As already analyzed above, it is not difficult for China to produce  carts. In particular, the perfect electric vehicle industry chain can lower the cost of production and manufacturing. Of course, the competitiveness of China’s electric golf cart is not all from the price, but also a wealth of functions.

The golf cart products produced by many manufacturing companies in China can not only charge wirelessly, but also have personalized customization such as audio, light belts, and car refrigerators. Once launched, it sold well in the United States, Italy, Mexico, South Africa, Southeast Asia and other countries. Feature-rich and cost-effective, it is not surprising carts sell well in the United States.

  1. Plan ahead

If the United States goes its own way, how should Chinese companies respond?

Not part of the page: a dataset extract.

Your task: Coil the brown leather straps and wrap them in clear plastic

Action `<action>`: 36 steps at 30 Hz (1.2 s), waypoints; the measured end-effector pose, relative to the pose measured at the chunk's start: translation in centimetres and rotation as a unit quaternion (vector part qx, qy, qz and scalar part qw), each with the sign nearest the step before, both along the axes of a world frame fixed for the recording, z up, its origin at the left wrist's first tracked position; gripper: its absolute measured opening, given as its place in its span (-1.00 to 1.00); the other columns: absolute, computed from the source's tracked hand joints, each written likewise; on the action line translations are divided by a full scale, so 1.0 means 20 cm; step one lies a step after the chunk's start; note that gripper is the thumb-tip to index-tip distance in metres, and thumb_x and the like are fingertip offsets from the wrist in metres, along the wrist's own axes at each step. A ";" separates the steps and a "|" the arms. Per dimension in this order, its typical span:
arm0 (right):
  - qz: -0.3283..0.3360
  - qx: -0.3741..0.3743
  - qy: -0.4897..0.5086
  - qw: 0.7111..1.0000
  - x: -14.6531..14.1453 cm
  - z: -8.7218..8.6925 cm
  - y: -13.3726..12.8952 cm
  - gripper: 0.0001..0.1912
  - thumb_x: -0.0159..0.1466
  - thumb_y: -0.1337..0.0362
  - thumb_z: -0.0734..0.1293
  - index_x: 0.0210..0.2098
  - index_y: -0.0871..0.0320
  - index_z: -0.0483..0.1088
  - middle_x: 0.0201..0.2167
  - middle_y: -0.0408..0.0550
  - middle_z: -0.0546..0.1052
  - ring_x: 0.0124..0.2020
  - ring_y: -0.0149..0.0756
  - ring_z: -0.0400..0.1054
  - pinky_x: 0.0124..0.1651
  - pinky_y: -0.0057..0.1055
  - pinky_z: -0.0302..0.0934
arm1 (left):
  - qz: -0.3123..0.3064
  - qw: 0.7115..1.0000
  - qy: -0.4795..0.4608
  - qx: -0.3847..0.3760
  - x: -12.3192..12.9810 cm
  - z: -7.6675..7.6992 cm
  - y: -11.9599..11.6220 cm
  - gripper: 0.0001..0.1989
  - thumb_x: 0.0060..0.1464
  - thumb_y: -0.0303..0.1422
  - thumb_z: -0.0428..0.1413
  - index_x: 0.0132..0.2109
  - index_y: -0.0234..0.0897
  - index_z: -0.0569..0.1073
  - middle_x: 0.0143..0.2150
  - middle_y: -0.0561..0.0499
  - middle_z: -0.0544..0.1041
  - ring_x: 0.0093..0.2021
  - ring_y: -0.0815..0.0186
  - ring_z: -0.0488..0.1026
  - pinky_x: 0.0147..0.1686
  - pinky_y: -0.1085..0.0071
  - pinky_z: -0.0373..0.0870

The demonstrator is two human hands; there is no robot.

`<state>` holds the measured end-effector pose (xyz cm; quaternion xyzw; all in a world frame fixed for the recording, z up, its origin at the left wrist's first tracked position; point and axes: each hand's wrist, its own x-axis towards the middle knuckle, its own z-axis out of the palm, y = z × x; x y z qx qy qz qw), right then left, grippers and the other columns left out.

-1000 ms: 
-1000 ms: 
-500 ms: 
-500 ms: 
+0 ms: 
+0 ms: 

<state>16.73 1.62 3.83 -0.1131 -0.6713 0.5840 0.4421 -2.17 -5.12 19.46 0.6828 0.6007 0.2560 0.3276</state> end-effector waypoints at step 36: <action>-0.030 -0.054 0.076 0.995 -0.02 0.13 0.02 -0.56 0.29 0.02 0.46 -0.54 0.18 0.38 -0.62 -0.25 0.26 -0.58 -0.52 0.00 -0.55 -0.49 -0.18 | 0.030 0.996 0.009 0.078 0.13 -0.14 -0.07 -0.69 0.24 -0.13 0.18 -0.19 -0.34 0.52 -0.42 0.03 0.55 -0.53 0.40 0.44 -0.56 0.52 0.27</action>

First, diversification. Golf cart, belongs to the venue of a kind of electric vehicle. Tourist attractions, hotels, factories and other venues need special vehicles similar .

Common sightseeing cars, golf cart manufacturers should expand more application scenarios, diversified business. Some enterprises in China, in addition to electric golf carts, also produce electric scooters, electric balance vehicles, electric bicycles and other new energy intelligent products as well as ATV all-terrain vehicle products. Diversified business, reduce dependence on a single product, reduce the business risk caused by trade friction.

Second, globalization. Global layout and localized production are one of the effective measures to deal with tax increases. Some of China’s auto industry has built factories overseas such as the United States, and the global layout not only ensures the stability of supply, but also helps improve the ability to resist risks in a complex international environment.

Facts have long proved that the imposition of tariffs on Chinese products will only significantly increase the cost of imports, causing more losses for US companies and consumers, and imposing greater costs on US consumers.

According to Moody’s, American consumers bear 92% of the cost of the tariffs on China. So far, this policy is not good for American consumers or Chinese companies, so why implement it?